Antonio Torrenzano. Par la présidence de Mme Johnson-Sirleaf, votre Pays a vu augmenter le taux d’inscription scolaire de jeunes filles auprès des établissements de votre Pays. Plusieurs rapports des Nations Unies et l’UNESCO confirment cette croissance. L’agence UNESCO a constaté que le rapport filles/garçons dans l’enseignement primaire au Libéria est passé de 74 filles pour 100 garçons dans les années 1990 à 96 filles pour 100 garçons en 2010.
Leymah Gbowee. Aujourd’hui, les femmes souhaitent s’engager encore plus. Certaines des filles qui n’ont jamais pensé à poursuivre leurs études disent maintenant : je veux aller au lycée et devenir quelqu’un. On enregistre également des taux élevés d’inscription de femmes dans les lignes d’action d’alphabétisation pour les adultes. La majorité d’entre elles étudient avec passion et un très grand enthousiasme. Même dans les zones rurales, où la tradition et la pauvreté concourent souvent à empêcher la scolarisation des filles, celles-ci ont maintenant tendance à s’affirmer.
Antonio Torrenzano. Toujours pour ce qui concerne l’éducation, votre Pays a lancé plusieurs lignes d’action pour l’alphabétisation à faveur de jeunes qui vivent dans les régions rurales.
Leymah Gbowee. Oui, nous avons plusieurs projets éducatifs pour nos régions rurales. Dans deux de ces régions, les résultats ont dépassé les attentes. Les filles qui ont achevé leurs études secondaires cherchaient à obtenir des bourses pour aller à l’université. Nous avons eu jusqu’aujourd’hui un énorme flux de filles scolarisées et les femmes ont des taux de réussite extraordinaires. Le Libéria pourrait bien parvenir à scolariser autant de filles que de garçons d’ici à 2015, objectif du millénaire pour le développement.

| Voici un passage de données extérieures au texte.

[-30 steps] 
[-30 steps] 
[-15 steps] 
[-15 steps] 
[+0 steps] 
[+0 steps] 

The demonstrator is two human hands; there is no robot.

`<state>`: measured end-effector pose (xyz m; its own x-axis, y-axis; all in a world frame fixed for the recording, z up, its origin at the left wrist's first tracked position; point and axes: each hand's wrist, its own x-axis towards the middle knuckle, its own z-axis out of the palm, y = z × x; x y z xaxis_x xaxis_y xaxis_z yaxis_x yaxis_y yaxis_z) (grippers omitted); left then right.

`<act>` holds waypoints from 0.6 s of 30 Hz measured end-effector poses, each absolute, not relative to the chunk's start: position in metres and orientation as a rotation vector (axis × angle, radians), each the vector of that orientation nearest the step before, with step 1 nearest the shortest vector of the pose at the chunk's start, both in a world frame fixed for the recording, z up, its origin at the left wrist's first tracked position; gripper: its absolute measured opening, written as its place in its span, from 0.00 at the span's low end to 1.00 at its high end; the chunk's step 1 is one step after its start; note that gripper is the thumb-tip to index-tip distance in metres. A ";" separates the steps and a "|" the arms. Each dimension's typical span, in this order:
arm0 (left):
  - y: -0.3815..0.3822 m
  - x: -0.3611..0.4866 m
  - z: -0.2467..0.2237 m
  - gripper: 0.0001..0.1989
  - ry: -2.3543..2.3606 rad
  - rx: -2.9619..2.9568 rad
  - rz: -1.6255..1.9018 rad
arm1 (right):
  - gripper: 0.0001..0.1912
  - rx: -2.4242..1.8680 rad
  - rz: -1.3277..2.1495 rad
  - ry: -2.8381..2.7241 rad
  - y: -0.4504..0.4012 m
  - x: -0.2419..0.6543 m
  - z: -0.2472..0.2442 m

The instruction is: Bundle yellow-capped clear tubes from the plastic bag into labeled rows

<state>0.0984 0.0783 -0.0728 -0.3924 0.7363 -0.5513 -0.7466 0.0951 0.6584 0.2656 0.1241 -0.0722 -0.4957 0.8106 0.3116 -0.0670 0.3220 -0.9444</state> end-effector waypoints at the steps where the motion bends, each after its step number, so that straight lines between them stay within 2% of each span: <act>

Antonio Torrenzano. Dans vos nombreux discours sur la Paix et sur le processus à suivre, vous aimez affirmer : « N’attendez pas un Mandela, n’attendez pas un Gandhi, n’attendez pas un Martin Luther King, mais soyez votre propre Mandela, votre propre Gandhi, votre propre Martin Luther King ». Cette approche serait-elle utilisable dans d’autres Pays de l’Afrique ? Je pense par exemple à la Somalie.
Leymah Gbowee. J’ai toujours souligné que la paix est un procès et pas un événement. J’espère que les femmes de ces communautés peuvent trouver de stratégies pour mettre fin aux conflits. Je suis sûr qu’elles trouveront les instruments appropriés.